Hi @pyrocks , did you try to increase jvm memory options ?

pyrocks commented 7 years ago

Hi,

Well, I'm no longer working in the same place hence not using SchemaCrawler any more, but I don't think I fiddled with jvm options. You can always try yourself...

Pyrocks

On Jun 8, 2017 01:36, "SALES" notifications@github.com wrote:

Hi @pyrocks https://github.com/pyrocks , did you try to increase jvm memory options ?

— You are receiving this because you were mentioned. Reply to this email directly, view it on GitHub https://github.com/sualeh/SchemaCrawler/issues/79#issuecomment-306944839, or mute the thread https://github.com/notifications/unsubscribe-auth/ARqFYXe5Ur0aFJl9RaBFWj6k91b0g6mJks5sByYFgaJpZM4I-k1c .

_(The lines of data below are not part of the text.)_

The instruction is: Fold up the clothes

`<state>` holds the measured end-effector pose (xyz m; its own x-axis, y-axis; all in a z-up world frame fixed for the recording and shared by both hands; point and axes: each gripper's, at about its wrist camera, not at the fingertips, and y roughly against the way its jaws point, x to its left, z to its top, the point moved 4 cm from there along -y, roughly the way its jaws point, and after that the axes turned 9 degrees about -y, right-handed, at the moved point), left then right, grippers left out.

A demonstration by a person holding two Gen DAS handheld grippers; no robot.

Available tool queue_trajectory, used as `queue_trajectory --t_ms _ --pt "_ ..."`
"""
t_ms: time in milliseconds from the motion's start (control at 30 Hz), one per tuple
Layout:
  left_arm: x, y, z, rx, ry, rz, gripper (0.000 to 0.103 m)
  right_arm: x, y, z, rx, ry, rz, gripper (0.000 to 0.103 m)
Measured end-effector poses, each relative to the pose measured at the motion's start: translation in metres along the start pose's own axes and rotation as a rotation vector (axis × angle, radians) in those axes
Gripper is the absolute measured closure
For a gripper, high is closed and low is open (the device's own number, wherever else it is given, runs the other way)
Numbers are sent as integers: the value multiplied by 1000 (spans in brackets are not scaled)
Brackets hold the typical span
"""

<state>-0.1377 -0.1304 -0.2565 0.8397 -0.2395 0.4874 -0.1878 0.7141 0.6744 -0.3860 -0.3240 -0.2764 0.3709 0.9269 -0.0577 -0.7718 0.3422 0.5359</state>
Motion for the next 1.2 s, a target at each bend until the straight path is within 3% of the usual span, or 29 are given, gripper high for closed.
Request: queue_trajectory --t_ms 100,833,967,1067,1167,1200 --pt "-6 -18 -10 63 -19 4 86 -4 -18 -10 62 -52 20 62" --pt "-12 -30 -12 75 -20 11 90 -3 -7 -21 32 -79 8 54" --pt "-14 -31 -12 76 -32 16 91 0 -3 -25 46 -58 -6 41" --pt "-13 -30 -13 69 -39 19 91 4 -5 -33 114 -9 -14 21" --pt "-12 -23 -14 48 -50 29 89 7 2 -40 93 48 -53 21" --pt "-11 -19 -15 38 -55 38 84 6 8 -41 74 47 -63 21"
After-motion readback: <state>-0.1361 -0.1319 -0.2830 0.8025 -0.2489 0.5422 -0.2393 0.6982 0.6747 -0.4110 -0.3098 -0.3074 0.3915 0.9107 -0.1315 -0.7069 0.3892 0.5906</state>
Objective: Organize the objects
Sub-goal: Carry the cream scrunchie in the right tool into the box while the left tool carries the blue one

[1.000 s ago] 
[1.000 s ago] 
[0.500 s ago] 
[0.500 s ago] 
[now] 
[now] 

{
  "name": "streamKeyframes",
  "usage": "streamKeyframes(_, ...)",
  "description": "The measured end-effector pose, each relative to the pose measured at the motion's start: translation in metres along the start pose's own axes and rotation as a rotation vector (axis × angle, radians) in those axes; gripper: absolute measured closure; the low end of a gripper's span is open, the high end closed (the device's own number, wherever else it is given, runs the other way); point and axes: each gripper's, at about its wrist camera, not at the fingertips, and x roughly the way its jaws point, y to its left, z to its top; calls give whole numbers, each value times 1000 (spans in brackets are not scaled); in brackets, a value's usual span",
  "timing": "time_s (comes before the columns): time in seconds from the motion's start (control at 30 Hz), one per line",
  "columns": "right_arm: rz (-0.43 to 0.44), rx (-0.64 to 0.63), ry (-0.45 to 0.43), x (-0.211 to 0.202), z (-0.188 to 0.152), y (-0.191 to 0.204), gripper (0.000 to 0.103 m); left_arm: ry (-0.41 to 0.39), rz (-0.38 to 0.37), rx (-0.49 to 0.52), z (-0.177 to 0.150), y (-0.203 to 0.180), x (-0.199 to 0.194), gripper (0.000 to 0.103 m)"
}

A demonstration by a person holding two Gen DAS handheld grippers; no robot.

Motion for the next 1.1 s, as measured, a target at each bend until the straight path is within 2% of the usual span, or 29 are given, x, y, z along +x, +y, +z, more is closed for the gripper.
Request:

schemacrawler commented 7 years ago

Charlie @cemeyer2, no there are no plans to support parallelization in the future. I would recommend that you filter what you are looking for using SchemaCrawler options. You can restrict both the number of objects retrieved, and the amount of metadata retrieved for each object. You have not mentioned which database you are using, but SchemaCrawler is highly optimized for the major databases. You have to make sure that the correct plugin for that database is getting loaded, though. After all this, if you still need to retrieve a large number of objects, consider using SchemaCrawler offline snapshots feature to make future access significantly faster.